*** Opening of Provided data ***
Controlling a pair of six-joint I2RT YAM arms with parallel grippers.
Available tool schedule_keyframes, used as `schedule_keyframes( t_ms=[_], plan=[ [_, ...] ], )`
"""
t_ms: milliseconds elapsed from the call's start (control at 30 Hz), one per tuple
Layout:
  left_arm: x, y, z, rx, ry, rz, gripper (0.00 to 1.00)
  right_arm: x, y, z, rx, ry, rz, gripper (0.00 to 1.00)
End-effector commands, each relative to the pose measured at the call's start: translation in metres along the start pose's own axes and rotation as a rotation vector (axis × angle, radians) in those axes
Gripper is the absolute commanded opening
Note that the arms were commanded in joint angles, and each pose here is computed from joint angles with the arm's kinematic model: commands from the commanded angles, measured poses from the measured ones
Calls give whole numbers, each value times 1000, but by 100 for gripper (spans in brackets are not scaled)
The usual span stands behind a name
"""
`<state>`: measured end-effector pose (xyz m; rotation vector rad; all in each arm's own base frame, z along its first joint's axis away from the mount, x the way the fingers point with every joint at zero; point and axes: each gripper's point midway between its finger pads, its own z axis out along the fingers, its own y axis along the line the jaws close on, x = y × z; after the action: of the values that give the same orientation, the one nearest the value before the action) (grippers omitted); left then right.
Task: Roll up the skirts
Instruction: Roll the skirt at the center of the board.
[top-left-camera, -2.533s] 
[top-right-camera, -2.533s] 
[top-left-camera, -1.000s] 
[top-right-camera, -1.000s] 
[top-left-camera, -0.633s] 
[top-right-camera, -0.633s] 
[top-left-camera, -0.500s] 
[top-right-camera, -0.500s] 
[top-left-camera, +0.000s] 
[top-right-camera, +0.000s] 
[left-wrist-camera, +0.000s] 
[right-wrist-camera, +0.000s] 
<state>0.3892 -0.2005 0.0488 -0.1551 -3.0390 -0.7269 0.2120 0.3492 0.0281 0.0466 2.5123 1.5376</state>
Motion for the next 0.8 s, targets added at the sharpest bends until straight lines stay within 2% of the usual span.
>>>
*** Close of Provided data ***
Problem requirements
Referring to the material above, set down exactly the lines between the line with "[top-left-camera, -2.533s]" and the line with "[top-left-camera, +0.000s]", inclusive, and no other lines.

Task solution
[top-left-camera, -2.533s] 
[top-right-camera, -2.533s] 
[top-left-camera, -1.000s] 
[top-right-camera, -1.000s] 
[top-left-camera, -0.633s] 
[top-right-camera, -0.633s] 
[top-left-camera, -0.500s] 
[top-right-camera, -0.500s] 
[top-left-camera, +0.000s] 

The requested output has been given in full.